▶ **What you have to do**:
Give the data again exactly, stopping after the "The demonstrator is" line.

▶ **Dataset excerpt**:

[Start of Attachment]

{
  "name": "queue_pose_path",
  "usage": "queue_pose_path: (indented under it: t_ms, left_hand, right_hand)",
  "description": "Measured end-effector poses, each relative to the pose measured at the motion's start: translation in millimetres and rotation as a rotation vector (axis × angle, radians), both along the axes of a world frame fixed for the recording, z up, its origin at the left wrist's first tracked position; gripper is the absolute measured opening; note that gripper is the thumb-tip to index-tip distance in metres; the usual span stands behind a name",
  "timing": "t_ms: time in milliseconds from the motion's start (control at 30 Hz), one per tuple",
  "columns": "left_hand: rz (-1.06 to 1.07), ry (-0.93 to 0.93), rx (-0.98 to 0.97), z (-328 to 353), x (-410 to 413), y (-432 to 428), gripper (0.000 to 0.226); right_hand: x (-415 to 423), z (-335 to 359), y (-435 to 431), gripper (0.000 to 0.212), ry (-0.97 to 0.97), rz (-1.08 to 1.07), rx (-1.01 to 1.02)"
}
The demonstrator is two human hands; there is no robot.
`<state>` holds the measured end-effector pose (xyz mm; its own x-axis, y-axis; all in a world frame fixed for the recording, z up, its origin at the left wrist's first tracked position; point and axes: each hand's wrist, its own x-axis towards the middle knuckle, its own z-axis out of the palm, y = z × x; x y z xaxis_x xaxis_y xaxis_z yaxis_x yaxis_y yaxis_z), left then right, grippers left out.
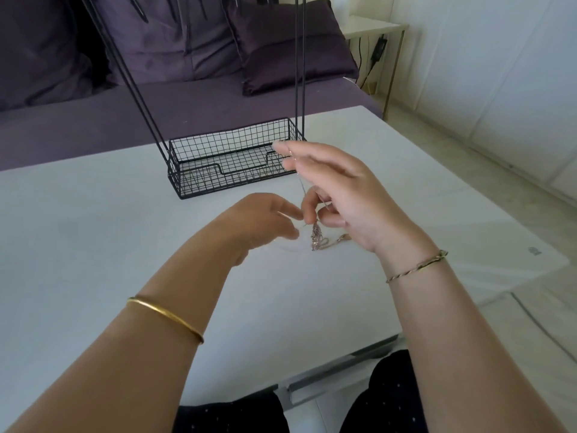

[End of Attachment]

▶ **Finished exercise**:
{
  "name": "queue_pose_path",
  "usage": "queue_pose_path: (indented under it: t_ms, left_hand, right_hand)",
  "description": "Measured end-effector poses, each relative to the pose measured at the motion's start: translation in millimetres and rotation as a rotation vector (axis × angle, radians), both along the axes of a world frame fixed for the recording, z up, its origin at the left wrist's first tracked position; gripper is the absolute measured opening; note that gripper is the thumb-tip to index-tip distance in metres; the usual span stands behind a name",
  "timing": "t_ms: time in milliseconds from the motion's start (control at 30 Hz), one per tuple",
  "columns": "left_hand: rz (-1.06 to 1.07), ry (-0.93 to 0.93), rx (-0.98 to 0.97), z (-328 to 353), x (-410 to 413), y (-432 to 428), gripper (0.000 to 0.226); right_hand: x (-415 to 423), z (-335 to 359), y (-435 to 431), gripper (0.000 to 0.212), ry (-0.97 to 0.97), rz (-1.08 to 1.07), rx (-1.01 to 1.02)"
}
The demonstrator is two human hands; there is no robot.

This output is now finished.